> _What the task requires_
Leave out the pictures, then output the lines of the records below from the first through the one containing "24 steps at".

Items listed in a dataset:

- - -

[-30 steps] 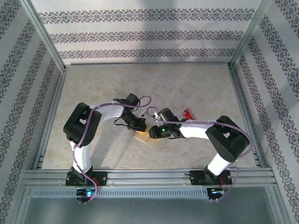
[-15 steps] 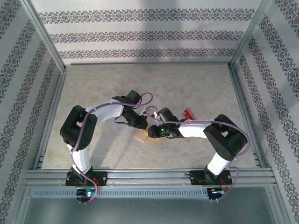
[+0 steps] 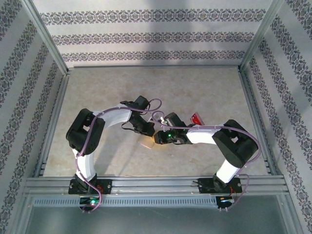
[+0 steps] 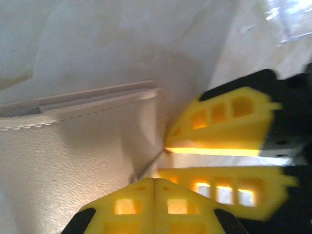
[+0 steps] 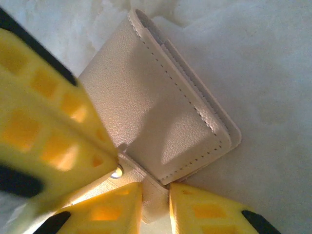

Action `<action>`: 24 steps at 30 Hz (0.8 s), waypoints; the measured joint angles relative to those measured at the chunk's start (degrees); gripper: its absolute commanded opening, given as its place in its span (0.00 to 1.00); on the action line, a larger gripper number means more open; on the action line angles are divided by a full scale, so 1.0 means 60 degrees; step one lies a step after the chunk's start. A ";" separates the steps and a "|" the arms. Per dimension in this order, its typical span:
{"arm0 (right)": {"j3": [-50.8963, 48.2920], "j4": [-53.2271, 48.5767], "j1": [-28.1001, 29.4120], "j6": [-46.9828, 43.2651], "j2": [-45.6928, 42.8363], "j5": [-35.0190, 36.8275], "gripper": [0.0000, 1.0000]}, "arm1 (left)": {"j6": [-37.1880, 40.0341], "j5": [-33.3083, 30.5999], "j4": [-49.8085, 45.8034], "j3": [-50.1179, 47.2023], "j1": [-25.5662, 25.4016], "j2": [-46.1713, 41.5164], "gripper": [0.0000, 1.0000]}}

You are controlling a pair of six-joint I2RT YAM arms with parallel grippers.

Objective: Put the credit cards into the card holder

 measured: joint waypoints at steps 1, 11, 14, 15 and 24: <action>0.0000 -0.0007 0.0000 -0.0004 -0.0015 0.0000 0.24 | 0.0040 -0.0011 0.0007 0.0004 0.0007 0.0069 0.00; 0.0000 -0.0215 0.0000 0.0033 -0.0605 -0.0004 0.28 | 0.0251 -0.0186 0.0095 -0.0040 0.0018 0.0040 0.00; 0.0000 -0.0208 -0.0004 0.0102 -0.0703 -0.0029 0.29 | 0.0284 -0.0204 0.0095 -0.0040 0.0018 0.0007 0.00; 0.0000 -0.0208 0.0000 0.0109 -0.0703 -0.0029 0.29 | 0.0284 -0.0211 0.0091 -0.0040 0.0022 0.0004 0.00; 0.0004 -0.0164 0.0000 0.0178 -0.0594 -0.0029 0.28 | 0.0361 -0.0514 0.0047 -0.0036 0.0080 -0.0055 0.00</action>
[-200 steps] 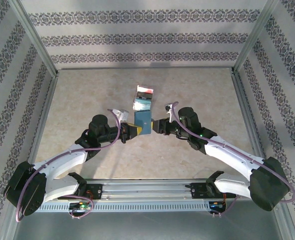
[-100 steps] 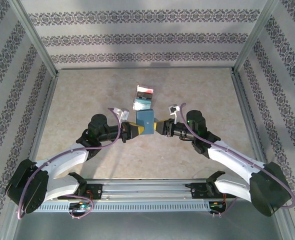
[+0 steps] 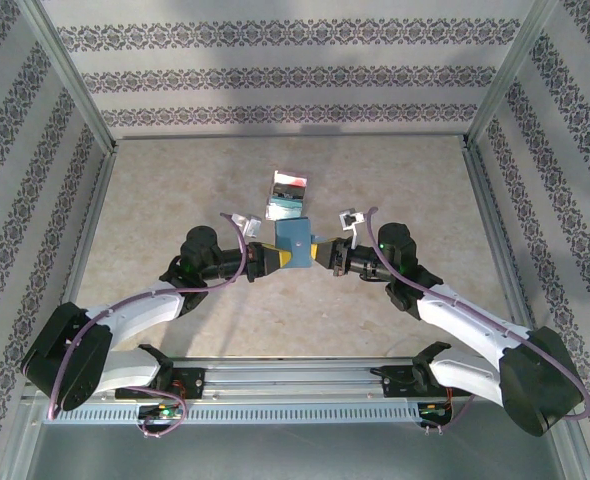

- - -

> _Answer to this task_
[-30 steps] 
[-15 steps] 
[+0 steps] 
[+0 steps] 
[+0 steps] 

Action `<action>`: 24 steps at 30 Hz (0.8 s), waypoints; the measured joint angles relative to those measured at the chunk's start (degrees); gripper: its absolute commanded opening, given as its place in its span (0.00 to 1.00); on the action line, a larger gripper number means more open; on the action line angles are divided by a full scale, so 1.0 means 60 degrees; step one lies a step after the chunk's start. A ";" separates the steps and a "|" the arms. Per dimension in this order, its typical span:

Now the exercise is complete.